# [Required work]
Look in the material below for the line holding "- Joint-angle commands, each". Set it down exactly, with each later line up to and including the line holding "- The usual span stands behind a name".

Given information Start Marker

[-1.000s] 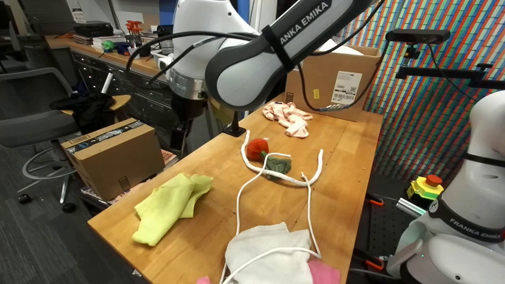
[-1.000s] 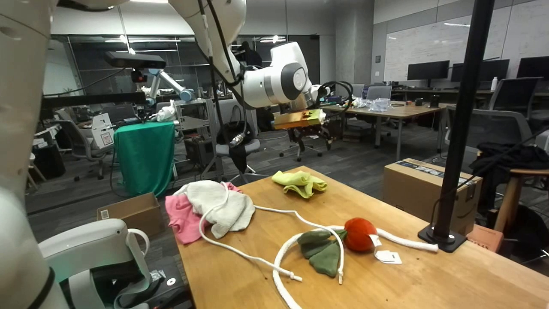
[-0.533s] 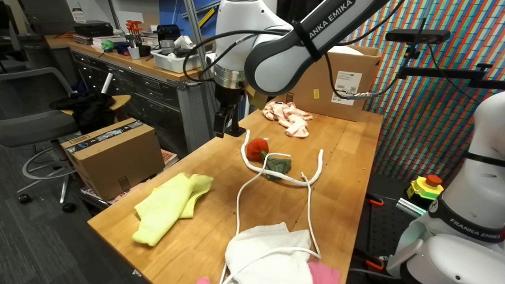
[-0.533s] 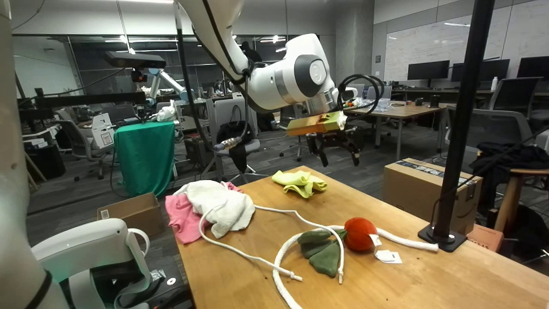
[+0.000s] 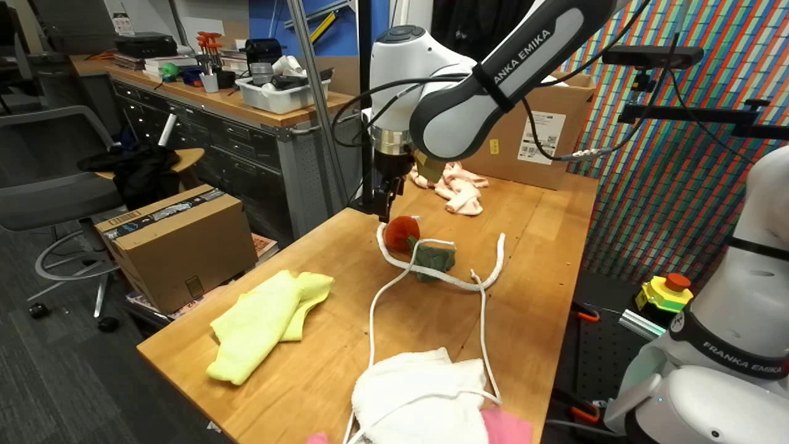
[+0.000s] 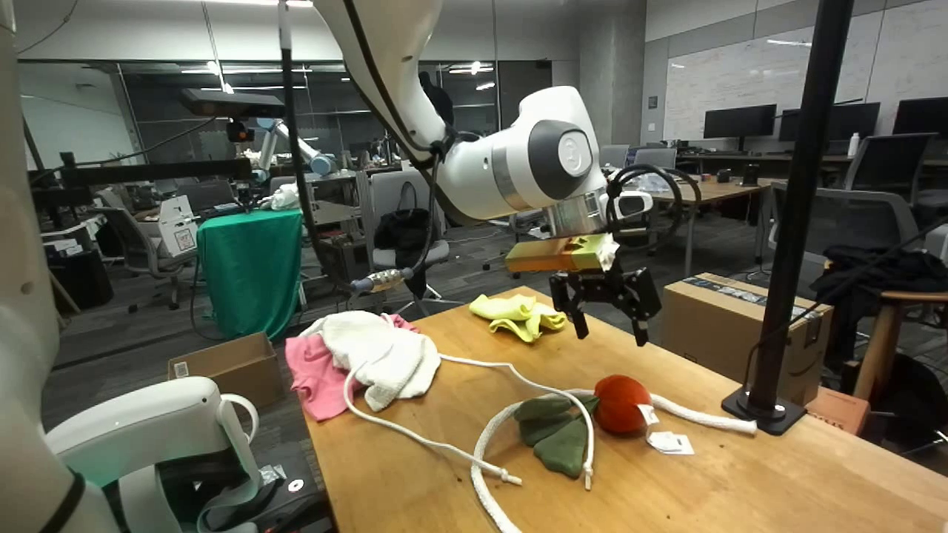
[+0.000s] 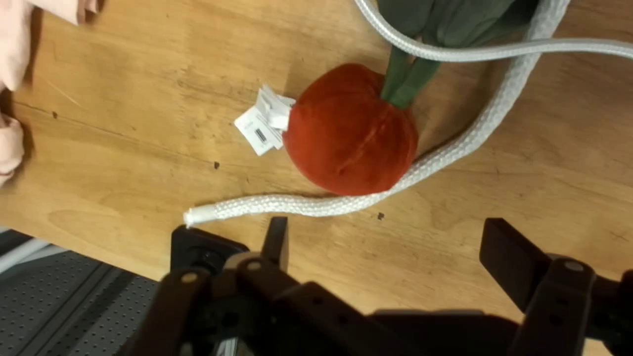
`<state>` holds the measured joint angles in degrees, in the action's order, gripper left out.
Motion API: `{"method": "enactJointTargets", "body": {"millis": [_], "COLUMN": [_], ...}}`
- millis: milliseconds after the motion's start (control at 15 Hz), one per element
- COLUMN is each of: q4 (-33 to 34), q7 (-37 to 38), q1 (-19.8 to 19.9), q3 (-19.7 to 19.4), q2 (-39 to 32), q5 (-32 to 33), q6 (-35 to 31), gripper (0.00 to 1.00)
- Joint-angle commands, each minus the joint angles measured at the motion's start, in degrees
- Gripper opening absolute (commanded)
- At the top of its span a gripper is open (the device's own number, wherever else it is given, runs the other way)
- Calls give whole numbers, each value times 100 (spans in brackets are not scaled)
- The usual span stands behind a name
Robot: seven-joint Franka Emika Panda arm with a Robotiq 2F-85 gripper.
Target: Separate all the items on the table.
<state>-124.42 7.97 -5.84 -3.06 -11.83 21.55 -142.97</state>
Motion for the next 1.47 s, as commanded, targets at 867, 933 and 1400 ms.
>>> {"method": "enactJointTargets", "body": {"millis": [867,933,1400], "q4": [-423,-412,-376], "q7": [402,276,75], "q1": [199,218,231], "q3": [157,185,31], "q2": [-202,-268,-507], "q5": [-831,-977,-868], "q6": [55,-4,-597], "gripper": [100,100,100]}}
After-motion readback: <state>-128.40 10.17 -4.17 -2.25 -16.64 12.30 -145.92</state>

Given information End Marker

# [Task solution]
- Joint-angle commands, each minus the joint angles measured at the motion's start, in degrees
- Gripper opening absolute (commanded)
- At the top of its span a gripper is open (the device's own number, wherever else it is given, runs the other way)
- Calls give whole numbers, each value times 100 (spans in brackets are not scaled)
- The usual span stands behind a name

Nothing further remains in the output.